YOUR OBJECTIVE ->
Where the string "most" occurs in a line of the data below, that line should be copied.

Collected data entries

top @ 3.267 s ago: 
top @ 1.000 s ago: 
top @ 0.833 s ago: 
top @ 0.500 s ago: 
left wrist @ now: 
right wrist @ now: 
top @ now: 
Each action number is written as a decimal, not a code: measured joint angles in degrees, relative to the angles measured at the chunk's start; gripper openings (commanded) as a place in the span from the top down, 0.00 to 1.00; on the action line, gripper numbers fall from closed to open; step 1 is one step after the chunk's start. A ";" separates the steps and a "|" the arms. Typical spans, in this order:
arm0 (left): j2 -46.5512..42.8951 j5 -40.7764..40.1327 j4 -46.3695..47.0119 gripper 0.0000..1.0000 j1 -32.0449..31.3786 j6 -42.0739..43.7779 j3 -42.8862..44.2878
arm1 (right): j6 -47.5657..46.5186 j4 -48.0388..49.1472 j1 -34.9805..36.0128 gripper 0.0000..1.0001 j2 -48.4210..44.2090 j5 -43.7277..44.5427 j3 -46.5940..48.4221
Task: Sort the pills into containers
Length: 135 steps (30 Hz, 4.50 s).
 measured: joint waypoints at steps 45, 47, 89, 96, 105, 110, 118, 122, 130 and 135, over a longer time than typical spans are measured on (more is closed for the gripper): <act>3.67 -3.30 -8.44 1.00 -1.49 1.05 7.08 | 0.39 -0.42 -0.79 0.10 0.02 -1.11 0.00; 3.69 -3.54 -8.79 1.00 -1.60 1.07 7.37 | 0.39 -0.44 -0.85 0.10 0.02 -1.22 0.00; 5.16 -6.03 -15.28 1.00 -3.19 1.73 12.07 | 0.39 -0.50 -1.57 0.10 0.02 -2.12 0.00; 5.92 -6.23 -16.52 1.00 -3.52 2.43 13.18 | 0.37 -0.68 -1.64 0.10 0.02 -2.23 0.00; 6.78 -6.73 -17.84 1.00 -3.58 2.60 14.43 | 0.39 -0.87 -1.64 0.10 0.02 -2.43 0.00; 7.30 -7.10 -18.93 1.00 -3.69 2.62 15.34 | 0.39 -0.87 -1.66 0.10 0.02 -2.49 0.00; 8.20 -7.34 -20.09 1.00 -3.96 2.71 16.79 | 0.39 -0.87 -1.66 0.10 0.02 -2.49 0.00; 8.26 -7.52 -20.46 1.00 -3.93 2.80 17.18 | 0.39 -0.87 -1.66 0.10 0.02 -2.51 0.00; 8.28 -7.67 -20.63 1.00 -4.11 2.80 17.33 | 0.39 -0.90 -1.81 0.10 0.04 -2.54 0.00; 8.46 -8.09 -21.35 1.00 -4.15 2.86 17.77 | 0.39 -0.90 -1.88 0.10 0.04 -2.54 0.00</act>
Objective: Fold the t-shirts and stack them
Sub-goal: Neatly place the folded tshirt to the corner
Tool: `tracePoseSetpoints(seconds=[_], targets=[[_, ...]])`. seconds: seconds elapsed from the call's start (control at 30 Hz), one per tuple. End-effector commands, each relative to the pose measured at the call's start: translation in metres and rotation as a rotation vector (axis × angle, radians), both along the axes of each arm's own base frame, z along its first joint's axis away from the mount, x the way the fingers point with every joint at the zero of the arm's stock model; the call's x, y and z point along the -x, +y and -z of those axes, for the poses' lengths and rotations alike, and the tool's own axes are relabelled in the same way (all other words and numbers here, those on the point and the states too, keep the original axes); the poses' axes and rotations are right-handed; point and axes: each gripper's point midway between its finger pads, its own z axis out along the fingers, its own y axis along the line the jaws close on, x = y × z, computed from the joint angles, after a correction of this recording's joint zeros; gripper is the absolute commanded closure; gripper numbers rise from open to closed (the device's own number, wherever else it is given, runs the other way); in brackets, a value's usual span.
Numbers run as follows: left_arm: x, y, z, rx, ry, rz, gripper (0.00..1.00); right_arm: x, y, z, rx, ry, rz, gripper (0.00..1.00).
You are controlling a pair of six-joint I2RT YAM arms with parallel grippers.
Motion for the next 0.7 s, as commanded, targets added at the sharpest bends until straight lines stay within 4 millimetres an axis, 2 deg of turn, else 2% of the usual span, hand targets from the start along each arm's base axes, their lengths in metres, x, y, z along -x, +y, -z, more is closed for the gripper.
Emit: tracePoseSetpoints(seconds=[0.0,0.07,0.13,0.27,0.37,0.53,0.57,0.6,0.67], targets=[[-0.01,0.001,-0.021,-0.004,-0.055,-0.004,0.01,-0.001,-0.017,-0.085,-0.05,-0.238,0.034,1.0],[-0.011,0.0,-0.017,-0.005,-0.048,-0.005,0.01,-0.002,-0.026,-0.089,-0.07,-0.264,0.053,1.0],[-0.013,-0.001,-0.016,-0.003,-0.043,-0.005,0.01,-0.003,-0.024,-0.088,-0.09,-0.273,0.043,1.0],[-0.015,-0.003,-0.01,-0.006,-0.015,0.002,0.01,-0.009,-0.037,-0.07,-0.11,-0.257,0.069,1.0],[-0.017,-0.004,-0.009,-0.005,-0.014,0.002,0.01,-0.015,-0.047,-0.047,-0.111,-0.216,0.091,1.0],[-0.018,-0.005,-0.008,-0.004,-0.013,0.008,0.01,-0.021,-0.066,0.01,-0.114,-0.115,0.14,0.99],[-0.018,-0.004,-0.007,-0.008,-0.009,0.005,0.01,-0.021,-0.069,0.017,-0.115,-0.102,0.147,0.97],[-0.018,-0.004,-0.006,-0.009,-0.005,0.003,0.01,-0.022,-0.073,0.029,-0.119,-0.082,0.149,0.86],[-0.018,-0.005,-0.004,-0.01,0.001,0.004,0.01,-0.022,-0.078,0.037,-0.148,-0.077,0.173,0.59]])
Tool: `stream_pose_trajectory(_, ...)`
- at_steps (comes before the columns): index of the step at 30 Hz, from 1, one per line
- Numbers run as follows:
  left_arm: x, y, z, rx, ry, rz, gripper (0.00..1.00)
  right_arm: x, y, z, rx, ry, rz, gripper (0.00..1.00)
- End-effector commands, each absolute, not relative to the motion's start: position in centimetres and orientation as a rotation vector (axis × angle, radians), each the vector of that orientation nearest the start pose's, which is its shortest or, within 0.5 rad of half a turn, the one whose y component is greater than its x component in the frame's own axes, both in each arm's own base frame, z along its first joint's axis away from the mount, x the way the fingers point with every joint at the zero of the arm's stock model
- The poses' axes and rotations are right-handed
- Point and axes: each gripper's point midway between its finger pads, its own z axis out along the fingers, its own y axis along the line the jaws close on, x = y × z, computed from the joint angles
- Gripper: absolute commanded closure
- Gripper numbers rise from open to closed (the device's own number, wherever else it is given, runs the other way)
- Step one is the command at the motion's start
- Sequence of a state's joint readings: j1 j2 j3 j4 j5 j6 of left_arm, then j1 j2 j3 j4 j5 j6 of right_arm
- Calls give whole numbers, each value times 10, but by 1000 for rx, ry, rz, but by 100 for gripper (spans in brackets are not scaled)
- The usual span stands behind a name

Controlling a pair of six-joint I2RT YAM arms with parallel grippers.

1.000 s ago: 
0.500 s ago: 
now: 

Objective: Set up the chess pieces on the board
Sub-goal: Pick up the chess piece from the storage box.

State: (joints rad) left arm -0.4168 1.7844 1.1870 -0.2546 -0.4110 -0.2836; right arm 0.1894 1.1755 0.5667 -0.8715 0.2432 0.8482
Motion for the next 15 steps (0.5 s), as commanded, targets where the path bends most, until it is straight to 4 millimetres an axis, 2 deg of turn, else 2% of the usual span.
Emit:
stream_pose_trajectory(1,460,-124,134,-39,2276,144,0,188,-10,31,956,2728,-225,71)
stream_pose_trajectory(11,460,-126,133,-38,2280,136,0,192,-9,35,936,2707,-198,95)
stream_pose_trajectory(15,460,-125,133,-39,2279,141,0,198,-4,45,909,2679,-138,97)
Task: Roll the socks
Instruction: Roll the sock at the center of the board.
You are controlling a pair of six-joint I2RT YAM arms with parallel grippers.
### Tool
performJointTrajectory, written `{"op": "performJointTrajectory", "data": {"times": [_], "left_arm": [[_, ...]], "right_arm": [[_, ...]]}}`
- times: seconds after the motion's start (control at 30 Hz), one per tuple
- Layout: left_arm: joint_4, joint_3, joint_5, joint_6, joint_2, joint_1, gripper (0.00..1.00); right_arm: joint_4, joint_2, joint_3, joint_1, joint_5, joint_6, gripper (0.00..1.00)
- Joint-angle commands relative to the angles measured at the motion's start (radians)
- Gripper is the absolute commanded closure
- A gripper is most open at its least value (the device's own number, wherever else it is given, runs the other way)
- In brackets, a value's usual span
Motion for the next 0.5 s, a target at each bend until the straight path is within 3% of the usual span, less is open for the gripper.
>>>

PROBLEM SOLUTION ->
Motion for the next 15 steps (0.5 s), as commanded, targets where the path bends most, until it is straight to 4 millimetres an axis, 2 deg of turn, else 2% of the usual span.
- A gripper is most open at its least value (the device's own number, wherever else it is given, runs the other way)

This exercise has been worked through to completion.